Anthropic's AI Fluency Index reveals key usage patterns | Keryc
The adoption of AI tools is no longer just a statistic: it's part of everyday practice. But does using an AI mean you're using it well?
What behaviors do people who become more competent actually show? Anthropic published a technical report that maps those habits and proposes a way to measure "fluency" with AI. Here I explain the essentials, with data and practical tips you can try today.
What they measured and how
Anthropic builds on the 4D AI Fluency Framework, developed by Rick Dakan and Joe Feller, and defines 24 behaviors that exemplify a safe and effective human-AI collaboration. Of those 24, 11 are directly observable in conversations inside Claude.ai and Claude Code.
For this study they analyzed 9,830 conversations with multiple back-and-forths during a 7-day window in January (anonymized sample processed with a privacy-preserving analysis tool). To identify behaviors they ran 11 binary classifiers: the behavioral classification was done by and language detection by .
Claude Sonnet 4
Claude Haiku 3.5
Important: the results reflect what is visible inside the chat; there are 13 other behaviors (for example, assigning the AI a role or assessing risks when sharing outputs) that happen outside the conversation and were not measured here.
Key findings
Anthropic highlights two main patterns: the power of iteration/refinement and a behavior shift when the AI is producing artifacts (code, documents, apps).
Iteration and refinement
85.7% of conversations showed iteration and refinement: that is, building on previous responses rather than accepting the first answer.
Iterative conversations show on average 2.67 additional fluency behaviors, versus 1.33 in non-iterative conversations.
For evaluation-related behaviors: iterative conversations are 5.6x more likely to challenge the model's reasoning and 4x more likely to identify missing context.
What does this tell you? Iterating isn't wasting time: it's the most consistent way to trigger other critical fluency behaviors.
Artifact production: more directive, less critical
12.3% of conversations involved creating artifacts (code, documents, tools). In these chats, users were more directive: clarified goals (+14.7 percentage points), specified formats (+14.5 pp), gave examples (+13.4 pp), and repeated iterations (+9.7 pp).
But paradoxically, in those same conversations users were less critical: they identified missing context less often (-5.2 pp), verified facts less (-3.7 pp), and questioned model reasonableness less (-3.1 pp).
Possible explanations? The AI may deliver polished outputs that invite trust; testing and validation may happen outside the chat; or the task may prioritize aesthetics/functionality over factual precision.
How to develop your own AI fluency (practical recommendations)
Based on the observed patterns, here are three concrete practices that improve fluency:
Stay in the conversation. Treat the first answer as a draft: ask about assumptions, request refinements, and challenge details. Iteration is the most powerful lever to increase other fluency behaviors.
Question polished outputs. Looks good, but is it correct? Do reality checks: ask for sources, request step-by-step explanations, and contrast with your own knowledge or simple practical tests.
Set collaboration terms from the start. Only 30% of conversations said how the user wanted the AI to interact. Try clear instructions like:
"Explain your reasoning before giving the final answer."
"If there is uncertainty, mention it and quantify it."
"Propose alternatives and prioritize clarity over brevity."
Example of a direct prompt:
Act as a critical reviewer: first give me step-by-step reasoning; then a 3-point summary; finally indicate uncertainties or assumptions.
Important limitations (and why they matter)
Biased sample: users of Claude.ai who keep multi-turn conversations over a week.

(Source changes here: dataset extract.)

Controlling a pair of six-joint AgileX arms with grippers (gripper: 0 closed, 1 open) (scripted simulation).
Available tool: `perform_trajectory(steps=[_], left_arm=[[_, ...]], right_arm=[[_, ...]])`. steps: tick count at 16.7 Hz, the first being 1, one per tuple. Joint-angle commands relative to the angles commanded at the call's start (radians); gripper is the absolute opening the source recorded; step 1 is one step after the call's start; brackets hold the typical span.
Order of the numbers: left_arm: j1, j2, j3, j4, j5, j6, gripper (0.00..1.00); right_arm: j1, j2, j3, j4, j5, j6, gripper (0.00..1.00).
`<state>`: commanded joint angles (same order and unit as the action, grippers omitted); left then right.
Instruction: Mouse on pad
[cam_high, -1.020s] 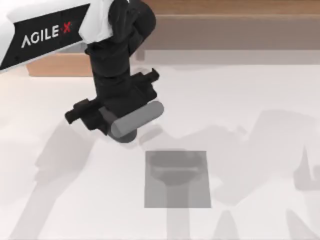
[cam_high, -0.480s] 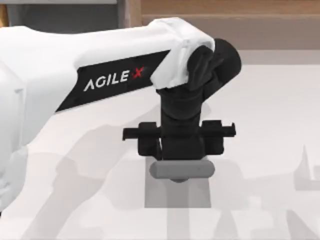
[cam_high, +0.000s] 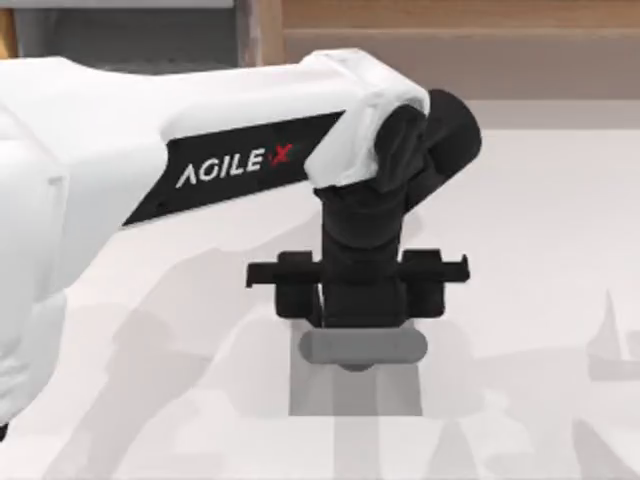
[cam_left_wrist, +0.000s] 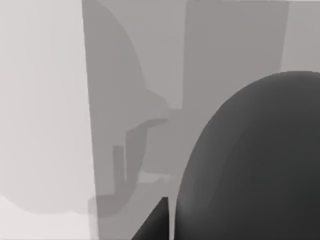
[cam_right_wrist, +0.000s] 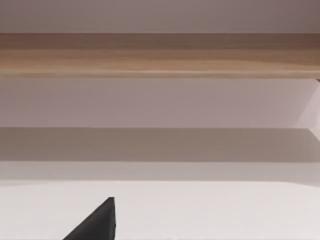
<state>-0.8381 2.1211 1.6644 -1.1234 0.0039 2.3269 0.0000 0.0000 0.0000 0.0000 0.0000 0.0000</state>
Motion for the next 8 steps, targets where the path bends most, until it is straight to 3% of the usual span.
perform_trajectory(steps=[8], left_arm=[[0.003, 0.012, -0.053, 0.098, 0.004, -0.002, 0.0]], right_arm=[[0.0, 0.0, 0.0, 0.0, 0.0, 0.0, 1.0]])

They're likely early adopters and don't represent the whole population.
Partial coverage: only 11 of 24 indicators were available in-chat. Ethical and responsibility behaviors that occur outside the dialogue weren't measured.
Binary classification: each behavior was marked as present or absent, which loses nuance and degrees of demonstration.
Implicit behaviors: people may be verifying or testing outside the chat, so absence of a signal in the conversation doesn't mean absence of evaluation.
Correlations, not causation: we can't claim that iterating causes more critical judgment; both might relate to task complexity or user experience.
Looking ahead
Anthropic proposes using this index as a baseline to study fluency evolution over time. Next steps announced include cohort analyses (new vs experienced users), qualitative methods for non-observable behaviors, and experiments to explore causality (for example, whether encouraging iteration increases critical evaluation).
For developers and educators, this suggests two priorities: design interfaces that encourage iteration and create exercises that teach how to validate polished outputs.
The practical lesson is simple: AI can speed up work, but the human skill of asking, verifying, and iterating is still what makes the difference.